リンが追及の言葉を発そうとした時、ポケットの中で自作スマホがバイブレーションを始めた。
「アナ!!壁になって‼」
リンはそう言うと先程の路地に入り、それをアナが周囲に見られないようにブロックする。
リンはスマホを一回フリックして耳に当て、
「来てくださったのですね。
感謝します。ミセス・クサバ。」
と話し始めた。
「ええ、カスミはまだ生存しております。
しかし事態が変わりチップの除去を今から行うことになりました。
はい…ええ、本来ならミセスのご到着後にと計画していましたが、状況が切迫しておりまして…。」
丁寧でいて早口で説明するリン。
「そうですか、皆様もご一緒にいらしてくださったのですね。
それではミセス。先日の計画通りC 地区の集合住宅にて合流いたしましょう。カスミもそこへと向かっています。

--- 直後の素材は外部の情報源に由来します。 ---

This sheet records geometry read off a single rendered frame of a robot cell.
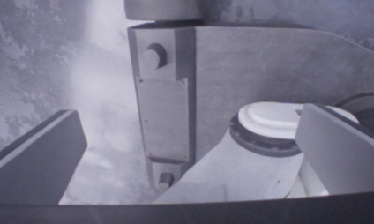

あとお願いしていた除去の段取りも済ませていただけると助かります。
はい…はい…承知しております。
ですからお仲間の皆様にはまだ動かない様に指示の徹底をお願いします。
それでは後ほど…。」
そう言って電話を切ったリン。
「急ぎますわよ、リン!!」
電話の相手と状況を察したアナが促す。
リンはアナを一瞥してスマホをポケットに突っ込み再び走り出した。